Laut Ministerium waren zum Stichtag 31. Dezember 214 Extremisten im Südwesten im Besitz einer waffenrechtlichen Erlaubnis - etwas mehr als im Jahr davor. Von den 214 Personen werden 122 Personen dem Rechtsextremismus zugeordnet, 48 den „Reichsbürgern“ und „Selbstverwaltern“, 12 Personen dem islamistischen Extremismus, 11 dem Bereich der sogenannten „verfassungsschutzrelevanten Delegitimierung des Staates“, 8 dem Linksextremismus und 13 Personen übrigen Phänomenbereichen.
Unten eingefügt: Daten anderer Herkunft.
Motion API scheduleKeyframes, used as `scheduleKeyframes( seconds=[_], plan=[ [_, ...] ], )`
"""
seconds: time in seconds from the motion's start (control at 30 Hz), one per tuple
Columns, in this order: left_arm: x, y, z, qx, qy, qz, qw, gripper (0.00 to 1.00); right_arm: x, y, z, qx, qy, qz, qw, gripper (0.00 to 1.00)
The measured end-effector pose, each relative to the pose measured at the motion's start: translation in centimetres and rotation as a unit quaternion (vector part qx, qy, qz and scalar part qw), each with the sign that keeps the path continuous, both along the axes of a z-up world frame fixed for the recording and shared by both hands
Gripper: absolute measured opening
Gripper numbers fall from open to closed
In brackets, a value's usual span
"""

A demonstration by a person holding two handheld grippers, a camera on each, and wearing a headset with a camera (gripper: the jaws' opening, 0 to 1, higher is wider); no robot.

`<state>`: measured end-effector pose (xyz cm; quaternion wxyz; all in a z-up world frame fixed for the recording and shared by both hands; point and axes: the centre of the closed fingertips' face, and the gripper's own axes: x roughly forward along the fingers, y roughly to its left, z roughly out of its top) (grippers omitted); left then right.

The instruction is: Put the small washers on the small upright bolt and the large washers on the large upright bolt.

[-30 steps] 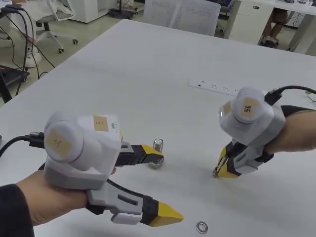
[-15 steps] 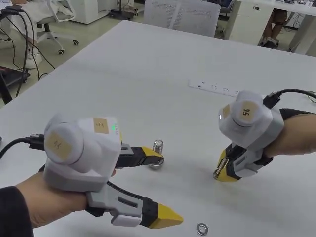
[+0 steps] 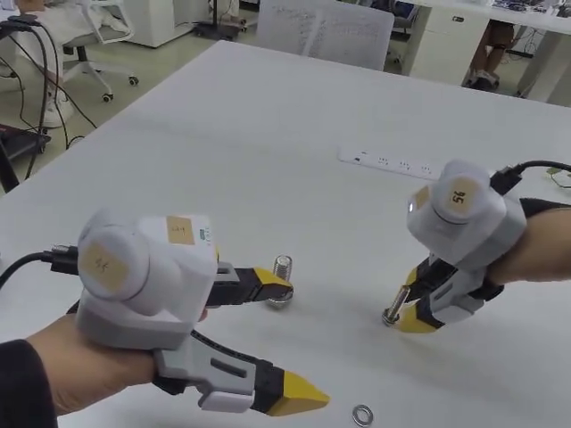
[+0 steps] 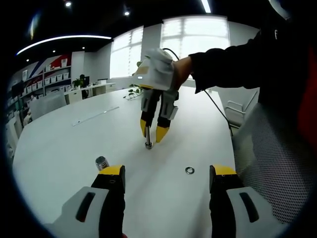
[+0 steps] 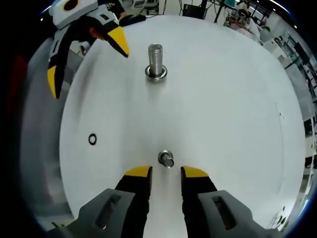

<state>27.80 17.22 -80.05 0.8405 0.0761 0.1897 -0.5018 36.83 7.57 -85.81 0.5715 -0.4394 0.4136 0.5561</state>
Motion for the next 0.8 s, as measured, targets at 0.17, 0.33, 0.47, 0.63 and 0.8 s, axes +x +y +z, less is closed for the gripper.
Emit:
scheduleKeyframes(
  seconds=[0.17,0.33,0.47,0.63,0.8],
  plan=[
    [0.0,0.0,0.1,-0.001,-0.001,0.000,1.0000,0.69,-0.3,-0.8,0.1,0.000,0.001,-0.011,0.9999,0.25],
    [0.0,-0.1,0.0,-0.001,-0.001,-0.001,1.0000,0.69,-0.8,-1.7,-0.1,-0.002,0.003,-0.019,0.9998,0.26],
    [0.0,-0.1,0.0,0.000,-0.001,-0.002,1.0000,0.69,-1.5,-2.4,-0.4,-0.004,0.006,-0.024,0.9997,0.26],
    [-0.1,-0.2,0.0,0.000,-0.001,-0.003,1.0000,0.69,-2.5,-2.6,-0.4,0.000,0.013,-0.030,0.9995,0.26],
    [-0.2,-0.2,0.0,0.001,-0.002,-0.003,1.0000,0.69,-3.6,-2.5,-0.6,0.000,0.016,-0.027,0.9995,0.26]
  ],
)
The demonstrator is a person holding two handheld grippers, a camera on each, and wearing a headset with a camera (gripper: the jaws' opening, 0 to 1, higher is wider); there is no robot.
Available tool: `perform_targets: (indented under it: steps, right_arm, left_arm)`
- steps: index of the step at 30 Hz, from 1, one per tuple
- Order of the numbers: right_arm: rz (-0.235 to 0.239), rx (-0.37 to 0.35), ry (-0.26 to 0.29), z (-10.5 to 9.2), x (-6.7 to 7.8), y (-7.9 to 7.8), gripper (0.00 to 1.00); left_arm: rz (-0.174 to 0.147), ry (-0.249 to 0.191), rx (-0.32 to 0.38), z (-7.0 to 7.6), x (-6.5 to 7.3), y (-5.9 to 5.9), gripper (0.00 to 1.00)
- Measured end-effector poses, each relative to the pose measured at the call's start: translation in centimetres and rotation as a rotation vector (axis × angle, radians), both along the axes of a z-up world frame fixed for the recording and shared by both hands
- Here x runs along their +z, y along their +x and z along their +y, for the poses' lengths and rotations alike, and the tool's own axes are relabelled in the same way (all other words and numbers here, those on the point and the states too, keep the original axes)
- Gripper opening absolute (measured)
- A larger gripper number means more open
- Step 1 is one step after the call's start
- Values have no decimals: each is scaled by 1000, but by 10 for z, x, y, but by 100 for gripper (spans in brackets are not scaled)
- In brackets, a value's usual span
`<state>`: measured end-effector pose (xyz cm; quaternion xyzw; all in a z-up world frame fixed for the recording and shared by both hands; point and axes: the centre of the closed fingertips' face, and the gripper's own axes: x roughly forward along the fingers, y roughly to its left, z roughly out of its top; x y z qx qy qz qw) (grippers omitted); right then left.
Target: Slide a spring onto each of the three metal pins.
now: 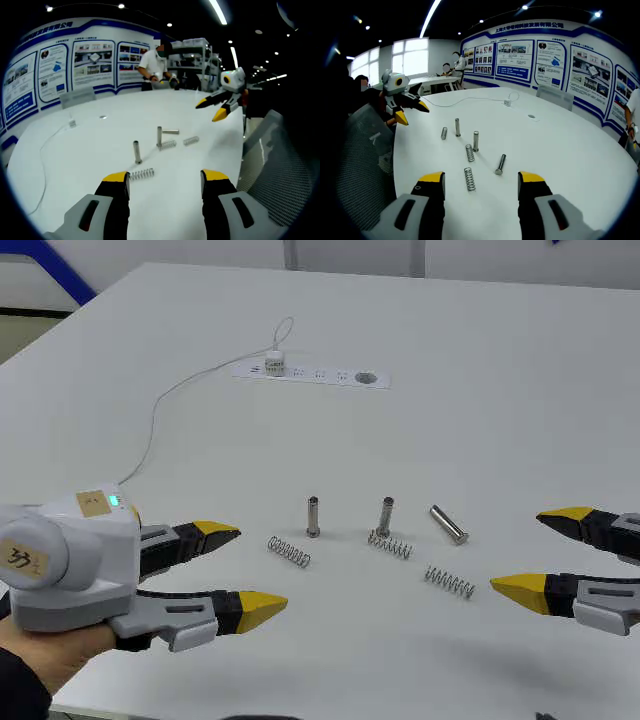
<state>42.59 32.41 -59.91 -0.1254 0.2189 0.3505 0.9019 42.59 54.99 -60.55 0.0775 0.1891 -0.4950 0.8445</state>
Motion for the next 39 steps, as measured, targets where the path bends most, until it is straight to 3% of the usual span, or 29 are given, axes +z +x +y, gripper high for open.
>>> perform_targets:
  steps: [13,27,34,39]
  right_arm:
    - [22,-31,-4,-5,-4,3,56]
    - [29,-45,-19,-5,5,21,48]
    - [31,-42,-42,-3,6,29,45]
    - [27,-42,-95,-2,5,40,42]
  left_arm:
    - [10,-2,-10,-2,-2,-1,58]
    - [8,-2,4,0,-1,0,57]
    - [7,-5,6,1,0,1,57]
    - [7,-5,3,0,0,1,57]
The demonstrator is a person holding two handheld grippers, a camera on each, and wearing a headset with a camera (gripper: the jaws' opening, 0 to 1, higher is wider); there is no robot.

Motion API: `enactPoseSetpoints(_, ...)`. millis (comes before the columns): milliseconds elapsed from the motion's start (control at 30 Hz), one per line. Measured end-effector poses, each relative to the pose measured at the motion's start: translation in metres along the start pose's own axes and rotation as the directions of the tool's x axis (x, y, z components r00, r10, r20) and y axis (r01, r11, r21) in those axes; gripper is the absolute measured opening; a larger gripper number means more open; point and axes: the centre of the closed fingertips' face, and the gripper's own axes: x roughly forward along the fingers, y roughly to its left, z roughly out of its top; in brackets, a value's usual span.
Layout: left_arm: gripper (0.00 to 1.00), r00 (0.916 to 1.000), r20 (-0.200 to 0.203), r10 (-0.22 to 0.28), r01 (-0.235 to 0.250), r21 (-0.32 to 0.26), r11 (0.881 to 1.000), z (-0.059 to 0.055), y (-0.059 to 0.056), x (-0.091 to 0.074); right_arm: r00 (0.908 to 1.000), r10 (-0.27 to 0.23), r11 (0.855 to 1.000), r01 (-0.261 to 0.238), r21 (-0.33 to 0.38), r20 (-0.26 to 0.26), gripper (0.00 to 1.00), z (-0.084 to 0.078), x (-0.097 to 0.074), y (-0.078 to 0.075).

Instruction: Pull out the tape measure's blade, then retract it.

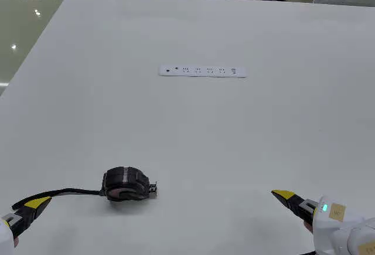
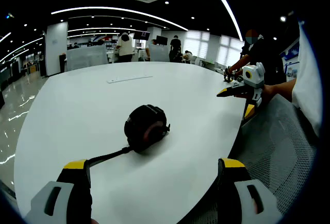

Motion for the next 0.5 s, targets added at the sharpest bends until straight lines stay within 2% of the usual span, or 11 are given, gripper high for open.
enactPoseSetpoints(500,1.0,1.0,-0.006,-0.005,0.005,0.004,1.0,-0.0007,-0.0002,0.0003,1.0,0.005,1.0,-0.005,-0.005,-0.004,0.98,0.0012,0.0007,0.0004)
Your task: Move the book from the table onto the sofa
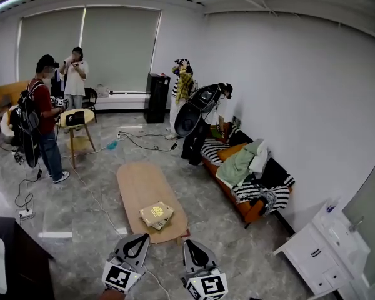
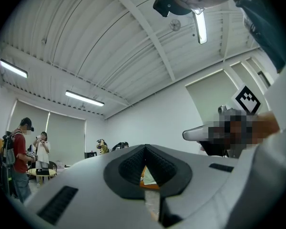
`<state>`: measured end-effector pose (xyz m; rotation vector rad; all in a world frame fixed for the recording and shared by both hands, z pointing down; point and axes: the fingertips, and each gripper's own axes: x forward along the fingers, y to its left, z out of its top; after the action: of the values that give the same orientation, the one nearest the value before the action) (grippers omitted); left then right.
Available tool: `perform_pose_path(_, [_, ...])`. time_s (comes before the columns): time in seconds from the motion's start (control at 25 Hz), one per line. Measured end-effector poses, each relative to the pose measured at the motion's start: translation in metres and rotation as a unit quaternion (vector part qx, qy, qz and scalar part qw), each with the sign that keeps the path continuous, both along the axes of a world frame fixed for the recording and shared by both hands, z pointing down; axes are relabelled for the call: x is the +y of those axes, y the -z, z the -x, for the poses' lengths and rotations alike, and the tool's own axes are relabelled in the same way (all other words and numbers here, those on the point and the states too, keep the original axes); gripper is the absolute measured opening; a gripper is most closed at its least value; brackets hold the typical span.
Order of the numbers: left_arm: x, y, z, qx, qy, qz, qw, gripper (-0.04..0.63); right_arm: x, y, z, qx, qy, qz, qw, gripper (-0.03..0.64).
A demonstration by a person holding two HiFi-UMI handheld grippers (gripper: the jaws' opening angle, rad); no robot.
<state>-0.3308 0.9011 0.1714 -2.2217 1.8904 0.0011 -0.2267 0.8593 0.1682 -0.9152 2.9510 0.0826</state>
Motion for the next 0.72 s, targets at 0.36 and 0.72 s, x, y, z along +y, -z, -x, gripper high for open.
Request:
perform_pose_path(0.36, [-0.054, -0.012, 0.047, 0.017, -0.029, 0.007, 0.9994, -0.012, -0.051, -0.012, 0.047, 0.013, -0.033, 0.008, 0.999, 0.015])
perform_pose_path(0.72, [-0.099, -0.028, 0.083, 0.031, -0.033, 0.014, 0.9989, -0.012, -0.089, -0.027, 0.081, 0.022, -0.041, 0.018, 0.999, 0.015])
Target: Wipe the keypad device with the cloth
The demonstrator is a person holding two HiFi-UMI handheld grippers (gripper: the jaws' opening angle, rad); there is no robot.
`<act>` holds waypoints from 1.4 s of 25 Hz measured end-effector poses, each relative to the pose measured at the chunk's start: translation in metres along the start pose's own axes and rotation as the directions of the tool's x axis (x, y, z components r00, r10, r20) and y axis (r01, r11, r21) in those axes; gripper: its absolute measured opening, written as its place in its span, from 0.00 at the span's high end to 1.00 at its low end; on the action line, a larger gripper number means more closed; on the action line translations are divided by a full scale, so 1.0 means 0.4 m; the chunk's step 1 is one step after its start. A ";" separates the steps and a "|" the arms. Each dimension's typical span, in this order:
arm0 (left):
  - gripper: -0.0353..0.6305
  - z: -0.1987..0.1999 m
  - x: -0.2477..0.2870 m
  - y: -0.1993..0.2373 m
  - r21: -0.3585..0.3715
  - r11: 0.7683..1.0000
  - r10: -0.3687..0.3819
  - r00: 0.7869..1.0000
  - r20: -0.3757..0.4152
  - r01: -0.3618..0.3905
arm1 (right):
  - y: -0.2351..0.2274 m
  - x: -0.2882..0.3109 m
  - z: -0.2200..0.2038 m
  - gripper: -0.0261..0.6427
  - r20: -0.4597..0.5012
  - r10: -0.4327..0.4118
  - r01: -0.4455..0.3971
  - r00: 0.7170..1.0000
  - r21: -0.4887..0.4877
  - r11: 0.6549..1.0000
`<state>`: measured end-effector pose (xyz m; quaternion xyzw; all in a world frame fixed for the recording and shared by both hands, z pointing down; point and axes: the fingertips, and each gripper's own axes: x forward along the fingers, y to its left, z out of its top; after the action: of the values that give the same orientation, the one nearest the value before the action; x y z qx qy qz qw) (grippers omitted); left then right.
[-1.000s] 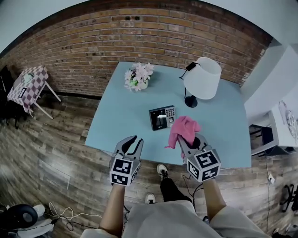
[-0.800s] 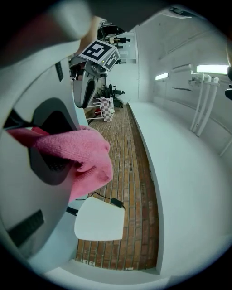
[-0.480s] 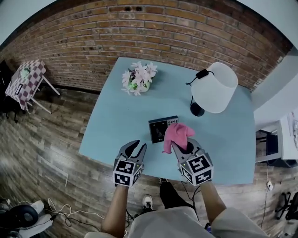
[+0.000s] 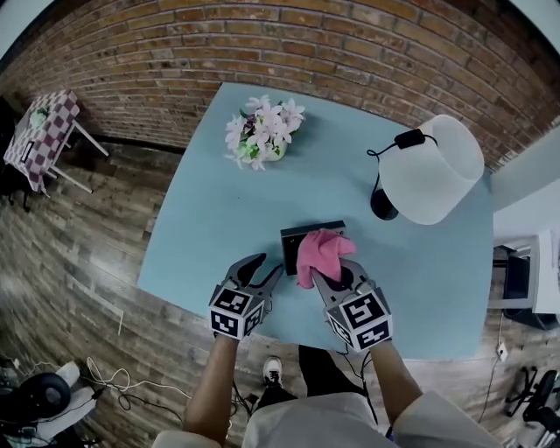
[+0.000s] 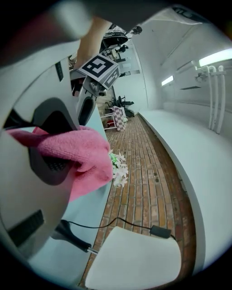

Was Waffenscheine erlauben
„Waffen in den Händen von Rechtsextremisten, Reichsbürgern und anderen Verfassungsfeinden gefährden unsere Sicherheit“, sagte der innenpolitische Sprecher der Grünen-Landtagsfraktion, Hildenbrand. Er fordert den Bund auf, wirksam zu verhindern, dass Waffen überhaupt erst in diese falschen Hände geraten könnten.
So sollten Menschen, die verfassungsfeindliche Aktivitäten betreiben oder Mitglieder von verfassungsfeindlichen Organisationen sind, künftig waffenrechtlich als „absolut unzuverlässig“ statt nur als „in der Regel unzuverlässig“ eingestuft werden. Mit dieser Einstufung dürfte diesen Personen dann unter keinen Umständen mehr eine Erlaubnis erteilt werden.
Rund die Hälfte der 214 Extremisten sei im Besitz eines sogenannten Kleinen Waffenscheins, hatte Innenminister Thomas Strobl (CDU) vor kurzem im Landtag berichtet. Dieser berechtige zum Führen von Schreckschuss-, Reizstoff- und Signalwaffen. 100 Personen verfügten zudem über eine Waffenbesitzkarte - diese erlaubt den Erwerb und den Besitz, nicht aber das Führen von Waffen. Träger einer Karte müssen ein berechtigtes Bedürfnis nachweisen: zum Beispiel als Sportschütze, als Jäger oder als Waffensammler.
Staat will Extremisten die Waffenerlaubnis entziehen
Bei zwei Personen handle es sich um sogenanntes Bewachungspersonal, welches über eine Waffenführungsberechtigung verfüge – das sei das, was der Volksmund unter einem Waffenschein verstehe, so Strobl. Ein Waffenschein berechtigt dazu, eine geladene Schusswaffe in der Öffentlichkeit am Körper zu tragen.
Der Staat versucht, den Extremisten die Waffenerlaubnis zu entziehen, auch wenn die rechtsstaatlichen Verfahren laut Innenministerium Zeit brauchen und der Verfassungsschutz ständig mehr Extremisten ausfindig macht. Bereits im Jahr 2017 wurden die Waffenbehörden angewiesen, an „Reichsbürger“ und Extremisten keine waffenrechtlichen Erlaubnisse zu erteilen und bereits erteilte Erlaubnisse - soweit möglich - zurückzunehmen.
„Reichsbürger“ erkennen Bundesrepublik nicht an
Bei 25 der 214 Erlaubnisinhaber sei ein Widerrufsverfahren eingeleitet worden, sagte Strobl vor kurzem im Landtag. Bei weiteren 30 Personen sei ein Widerrufsverfahren in der Prüfung.
Nach Einschätzung der Waffenbehörden reichten bei 64 Waffenbesitzern die Erkenntnisse aber nicht aus, um eine sogenannte waffenrechtliche Unzuverlässigkeit zu begründen. Bei 85 Erlaubnisinhabern lägen keine offenen gerichtsverwertbaren Erkenntnisse vor.
„Reichsbürger“ erkennen die Bundesrepublik nicht als Staat an. Sie sprechen dem Grundgesetz, Behörden und Gerichten die Legitimität ab und akzeptieren keine amtlichen Bescheide. Die gesamte Bewegung gilt als gefährlich und wird vom Verfassungsschutz beobachtet.
Im Frühjahr 2023 etwa war bei einer Razzia gegen die Szene eine Durchsuchung in Reutlingen eskaliert - ein mutmaßlicher „Reichsbürger“ schoss auf einen SEK-Beamten und verletzte diesen am Arm. Strobl sprach später von einem „perversen“ Waffenarsenal, das bei dem Mann gefunden worden sei.